• [What you need to do]: Check every line below, and copy those that include "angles".
** Opening Records shown block **
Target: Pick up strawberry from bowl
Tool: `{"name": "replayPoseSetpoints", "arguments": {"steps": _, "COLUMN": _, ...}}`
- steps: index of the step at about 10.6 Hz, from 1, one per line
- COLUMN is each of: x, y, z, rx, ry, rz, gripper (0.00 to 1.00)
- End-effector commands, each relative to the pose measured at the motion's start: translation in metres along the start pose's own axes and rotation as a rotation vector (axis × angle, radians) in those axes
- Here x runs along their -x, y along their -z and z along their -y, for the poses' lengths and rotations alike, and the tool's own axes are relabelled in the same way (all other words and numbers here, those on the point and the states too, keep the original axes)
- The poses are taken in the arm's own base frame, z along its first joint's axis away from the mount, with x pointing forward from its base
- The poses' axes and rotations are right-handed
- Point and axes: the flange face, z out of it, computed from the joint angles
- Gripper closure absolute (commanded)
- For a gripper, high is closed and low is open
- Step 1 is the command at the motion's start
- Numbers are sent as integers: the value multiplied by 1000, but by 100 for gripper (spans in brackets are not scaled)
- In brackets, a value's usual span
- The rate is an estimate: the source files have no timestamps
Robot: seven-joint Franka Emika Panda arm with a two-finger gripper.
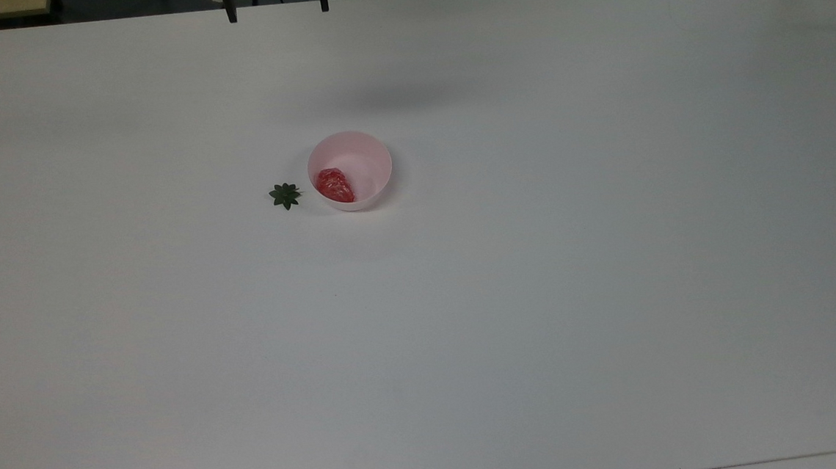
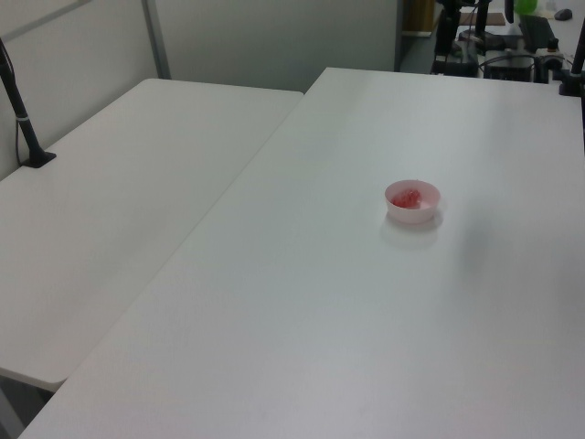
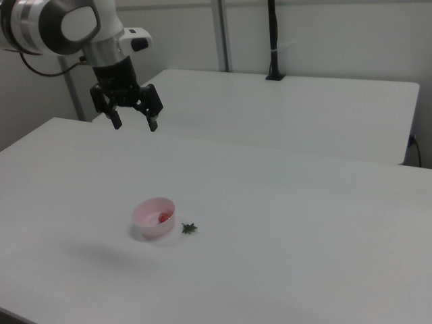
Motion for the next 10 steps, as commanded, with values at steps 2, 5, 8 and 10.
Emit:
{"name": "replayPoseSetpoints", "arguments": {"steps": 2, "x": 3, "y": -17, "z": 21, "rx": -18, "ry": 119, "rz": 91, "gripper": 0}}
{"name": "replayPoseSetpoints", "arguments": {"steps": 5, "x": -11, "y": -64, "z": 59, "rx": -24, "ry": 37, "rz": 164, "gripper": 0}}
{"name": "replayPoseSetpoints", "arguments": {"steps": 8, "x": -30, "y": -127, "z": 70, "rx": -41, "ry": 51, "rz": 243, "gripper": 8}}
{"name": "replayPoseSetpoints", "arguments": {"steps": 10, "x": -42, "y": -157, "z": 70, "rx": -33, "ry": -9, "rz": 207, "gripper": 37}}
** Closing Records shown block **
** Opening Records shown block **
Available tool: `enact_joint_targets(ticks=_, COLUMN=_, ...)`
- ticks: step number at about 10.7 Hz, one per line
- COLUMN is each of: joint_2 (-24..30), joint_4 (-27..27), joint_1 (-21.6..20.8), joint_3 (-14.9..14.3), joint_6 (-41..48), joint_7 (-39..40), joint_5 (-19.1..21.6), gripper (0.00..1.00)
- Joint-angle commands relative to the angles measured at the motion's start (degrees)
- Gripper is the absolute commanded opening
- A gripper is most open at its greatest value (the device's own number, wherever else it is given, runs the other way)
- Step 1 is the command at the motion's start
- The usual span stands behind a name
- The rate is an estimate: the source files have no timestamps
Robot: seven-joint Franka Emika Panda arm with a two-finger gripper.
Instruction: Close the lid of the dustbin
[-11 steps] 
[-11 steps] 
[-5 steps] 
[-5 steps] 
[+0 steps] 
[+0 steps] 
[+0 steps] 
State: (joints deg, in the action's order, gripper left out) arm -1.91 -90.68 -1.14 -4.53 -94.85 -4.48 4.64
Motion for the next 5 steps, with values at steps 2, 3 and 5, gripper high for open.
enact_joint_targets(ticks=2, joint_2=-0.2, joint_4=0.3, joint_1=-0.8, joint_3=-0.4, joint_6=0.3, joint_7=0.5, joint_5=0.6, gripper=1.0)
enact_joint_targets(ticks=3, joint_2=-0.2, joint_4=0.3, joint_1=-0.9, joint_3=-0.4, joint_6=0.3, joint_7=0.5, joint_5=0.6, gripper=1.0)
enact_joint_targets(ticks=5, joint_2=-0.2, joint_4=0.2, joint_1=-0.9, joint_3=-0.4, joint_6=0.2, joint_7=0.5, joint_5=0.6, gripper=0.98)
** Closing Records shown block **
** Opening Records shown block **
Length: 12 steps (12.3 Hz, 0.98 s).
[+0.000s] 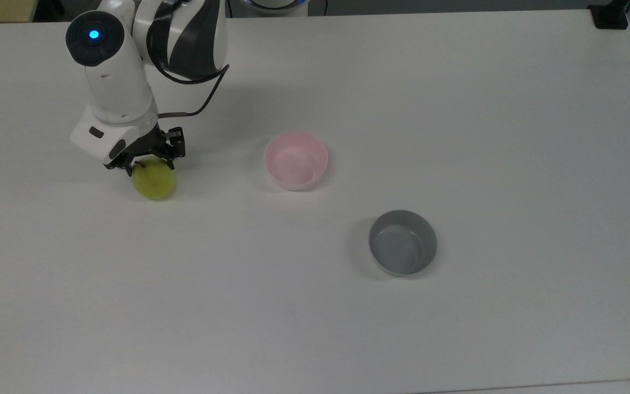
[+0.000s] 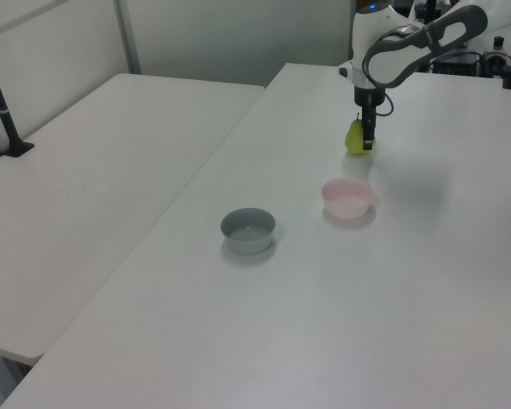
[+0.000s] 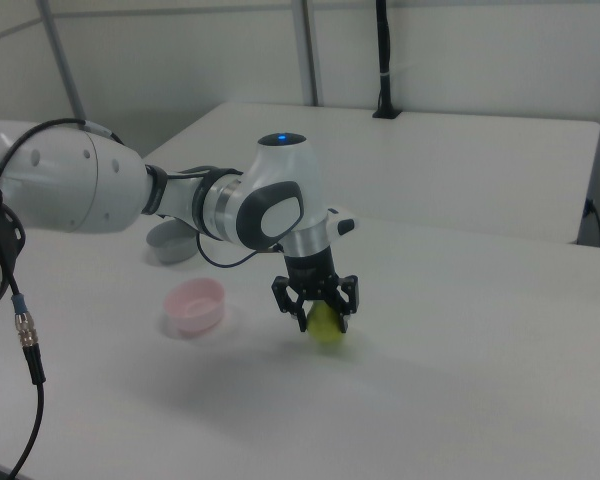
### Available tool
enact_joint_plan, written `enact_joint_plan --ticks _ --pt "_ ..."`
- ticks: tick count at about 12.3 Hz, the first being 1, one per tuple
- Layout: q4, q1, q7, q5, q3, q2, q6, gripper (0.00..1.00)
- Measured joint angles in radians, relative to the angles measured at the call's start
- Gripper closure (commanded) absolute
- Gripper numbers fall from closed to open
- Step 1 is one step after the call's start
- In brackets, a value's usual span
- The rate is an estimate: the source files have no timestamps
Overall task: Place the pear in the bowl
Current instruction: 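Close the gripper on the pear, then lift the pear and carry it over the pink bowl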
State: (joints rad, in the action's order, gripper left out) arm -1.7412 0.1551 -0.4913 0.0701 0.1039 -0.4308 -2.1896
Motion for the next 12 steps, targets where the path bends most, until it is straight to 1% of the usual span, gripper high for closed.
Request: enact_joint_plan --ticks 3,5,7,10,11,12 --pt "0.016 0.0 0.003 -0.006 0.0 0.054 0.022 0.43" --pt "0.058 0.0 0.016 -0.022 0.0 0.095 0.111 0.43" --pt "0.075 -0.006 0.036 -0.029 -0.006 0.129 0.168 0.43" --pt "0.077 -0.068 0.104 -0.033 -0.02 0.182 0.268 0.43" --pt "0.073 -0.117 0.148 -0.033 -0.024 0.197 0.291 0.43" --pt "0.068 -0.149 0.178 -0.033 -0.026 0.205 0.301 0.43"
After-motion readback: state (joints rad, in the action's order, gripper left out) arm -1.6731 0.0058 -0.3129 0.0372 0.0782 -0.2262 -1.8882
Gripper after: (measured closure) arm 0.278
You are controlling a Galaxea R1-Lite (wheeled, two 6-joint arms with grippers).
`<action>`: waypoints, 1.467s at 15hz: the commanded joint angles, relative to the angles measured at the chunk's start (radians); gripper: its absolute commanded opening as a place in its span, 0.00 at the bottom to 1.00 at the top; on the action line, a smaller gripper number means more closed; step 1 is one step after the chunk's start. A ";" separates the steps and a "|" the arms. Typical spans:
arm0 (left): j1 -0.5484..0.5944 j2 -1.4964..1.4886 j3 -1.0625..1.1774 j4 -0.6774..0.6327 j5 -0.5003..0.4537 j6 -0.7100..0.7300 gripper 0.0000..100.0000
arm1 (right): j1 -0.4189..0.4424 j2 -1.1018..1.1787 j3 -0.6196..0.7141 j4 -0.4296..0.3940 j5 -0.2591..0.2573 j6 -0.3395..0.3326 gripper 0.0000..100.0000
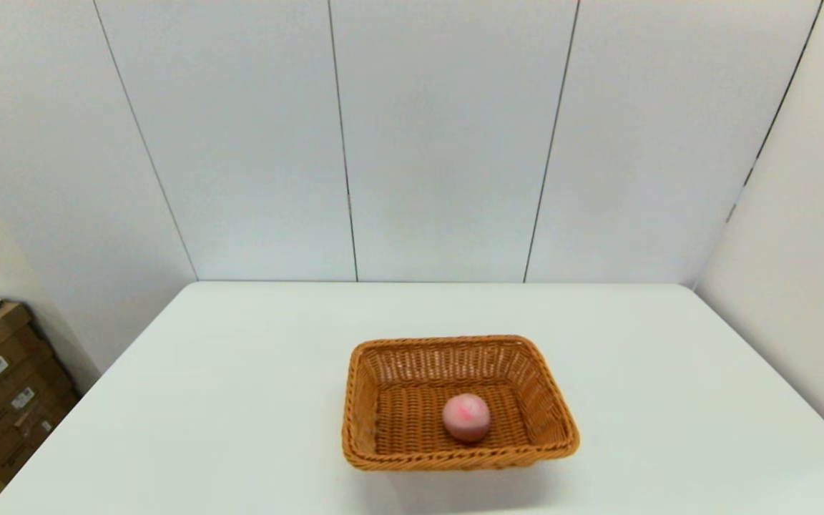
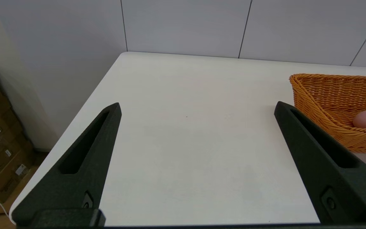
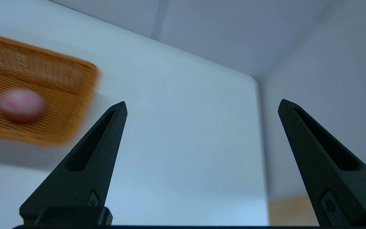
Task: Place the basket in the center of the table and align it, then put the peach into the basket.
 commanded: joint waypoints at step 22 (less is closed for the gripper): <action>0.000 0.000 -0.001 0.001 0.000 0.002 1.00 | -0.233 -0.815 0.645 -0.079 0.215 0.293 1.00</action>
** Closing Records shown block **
• [Your solution]:
- Point and axes: the flange face, z out of it, computed from the joint angles
- Joint-angle commands relative to the angles measured at the motion's start (degrees)
- Measured joint angles in radians, relative to the angles measured at the call's start
`<action>`: waypoints, 1.467s at 15hz: the commanded joint angles, relative to the angles measured at the chunk's start (radians); gripper: its absolute commanded opening as a place in its span, 0.00 at the bottom to 1.00 at the top; on the action line, a smaller gripper number means more closed; step 1 is one step after the chunk's start. A ";" separates the steps and a "|" the arms. Typical spans:

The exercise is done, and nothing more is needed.